◆ Data provided:
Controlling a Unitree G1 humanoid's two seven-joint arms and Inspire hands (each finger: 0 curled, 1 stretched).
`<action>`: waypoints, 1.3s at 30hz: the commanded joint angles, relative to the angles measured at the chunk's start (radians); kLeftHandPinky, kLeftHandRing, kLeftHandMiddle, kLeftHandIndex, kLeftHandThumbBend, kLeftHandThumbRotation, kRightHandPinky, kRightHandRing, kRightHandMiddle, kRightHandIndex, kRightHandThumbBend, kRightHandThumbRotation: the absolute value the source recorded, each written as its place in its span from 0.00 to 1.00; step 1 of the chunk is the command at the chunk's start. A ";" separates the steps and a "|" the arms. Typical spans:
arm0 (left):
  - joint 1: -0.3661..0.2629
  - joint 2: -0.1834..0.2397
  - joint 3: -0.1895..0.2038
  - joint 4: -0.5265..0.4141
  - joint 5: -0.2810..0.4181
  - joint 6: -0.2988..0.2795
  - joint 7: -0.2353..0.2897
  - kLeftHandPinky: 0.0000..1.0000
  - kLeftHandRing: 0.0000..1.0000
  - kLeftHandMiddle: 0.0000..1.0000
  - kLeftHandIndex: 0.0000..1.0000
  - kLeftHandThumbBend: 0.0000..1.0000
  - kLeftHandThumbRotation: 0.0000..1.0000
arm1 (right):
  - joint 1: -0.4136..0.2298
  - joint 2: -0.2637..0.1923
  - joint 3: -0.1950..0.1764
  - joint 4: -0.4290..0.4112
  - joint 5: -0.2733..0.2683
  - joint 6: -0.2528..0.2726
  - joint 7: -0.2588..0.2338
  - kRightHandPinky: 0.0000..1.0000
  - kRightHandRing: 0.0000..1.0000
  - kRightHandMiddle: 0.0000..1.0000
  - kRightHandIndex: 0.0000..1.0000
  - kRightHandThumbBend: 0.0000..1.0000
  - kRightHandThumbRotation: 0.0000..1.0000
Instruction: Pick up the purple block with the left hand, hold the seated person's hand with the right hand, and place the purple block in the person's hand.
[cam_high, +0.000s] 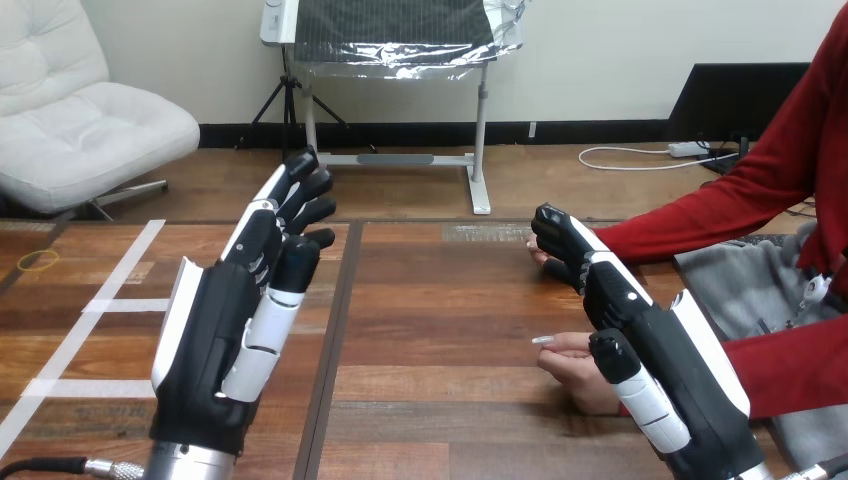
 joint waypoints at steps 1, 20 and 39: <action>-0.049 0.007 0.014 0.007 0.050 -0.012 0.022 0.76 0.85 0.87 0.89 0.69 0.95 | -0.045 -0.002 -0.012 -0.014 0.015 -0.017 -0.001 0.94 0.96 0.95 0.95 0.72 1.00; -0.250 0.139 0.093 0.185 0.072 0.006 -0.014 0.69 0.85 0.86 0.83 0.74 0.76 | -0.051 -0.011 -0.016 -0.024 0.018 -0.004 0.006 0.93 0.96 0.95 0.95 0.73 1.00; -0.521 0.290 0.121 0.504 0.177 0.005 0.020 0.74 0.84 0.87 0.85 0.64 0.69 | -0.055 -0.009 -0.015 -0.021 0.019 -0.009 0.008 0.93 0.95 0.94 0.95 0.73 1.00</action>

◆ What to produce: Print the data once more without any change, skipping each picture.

◆ Problem solution:
Controlling a Unitree G1 humanoid's two seven-joint arms and Inspire hands (each finger: 0 curled, 1 stretched).
`<action>`: waypoints, 1.3s at 30hz: the commanded joint angles, relative to the angles measured at the chunk's start (radians); kLeftHandPinky, kLeftHandRing, kLeftHandMiddle, kLeftHandIndex, kLeftHandThumbBend, kLeftHandThumbRotation, kRightHandPinky, kRightHandRing, kRightHandMiddle, kRightHandIndex, kRightHandThumbBend, kRightHandThumbRotation: the absolute value the source recorded, each written as its place in its span from 0.00 to 1.00; step 1 of the chunk is the command at the chunk's start. A ";" separates the steps and a "|" the arms. Typical spans:
arm0 (left):
  - joint 1: -0.3661..0.2629
  - joint 2: -0.1834..0.2397
  - joint 3: -0.1895..0.2038
  - joint 4: -0.5265..0.4141
  - joint 5: -0.2810..0.4181
  - joint 6: -0.2988..0.2795
  - joint 7: -0.2353..0.2897
  - kLeftHandPinky: 0.0000..1.0000
  - kLeftHandRing: 0.0000..1.0000
  - kLeftHandMiddle: 0.0000..1.0000
  - kLeftHandIndex: 0.0000..1.0000
  - kLeftHandThumbBend: 0.0000..1.0000
  - kLeftHandThumbRotation: 0.0000..1.0000
arm1 (right):
  - joint 1: -0.4136..0.2298
  - joint 2: -0.2637..0.1923
  - joint 3: -0.1950..0.1764
  - joint 4: -0.4290..0.4112
  - joint 5: -0.2733..0.2683
  - joint 6: -0.2528..0.2726
  - joint 7: -0.2588..0.2338
  - kRightHandPinky: 0.0000..1.0000
  - kRightHandRing: 0.0000..1.0000
  - kRightHandMiddle: 0.0000..1.0000
  - kRightHandIndex: 0.0000..1.0000
  - kRightHandThumbBend: 0.0000..1.0000
  - kRightHandThumbRotation: 0.0000..1.0000
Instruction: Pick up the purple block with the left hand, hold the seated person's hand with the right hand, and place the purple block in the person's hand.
[cam_high, +0.000s] 
 joint waypoints at steps 1, 20 and 39: <action>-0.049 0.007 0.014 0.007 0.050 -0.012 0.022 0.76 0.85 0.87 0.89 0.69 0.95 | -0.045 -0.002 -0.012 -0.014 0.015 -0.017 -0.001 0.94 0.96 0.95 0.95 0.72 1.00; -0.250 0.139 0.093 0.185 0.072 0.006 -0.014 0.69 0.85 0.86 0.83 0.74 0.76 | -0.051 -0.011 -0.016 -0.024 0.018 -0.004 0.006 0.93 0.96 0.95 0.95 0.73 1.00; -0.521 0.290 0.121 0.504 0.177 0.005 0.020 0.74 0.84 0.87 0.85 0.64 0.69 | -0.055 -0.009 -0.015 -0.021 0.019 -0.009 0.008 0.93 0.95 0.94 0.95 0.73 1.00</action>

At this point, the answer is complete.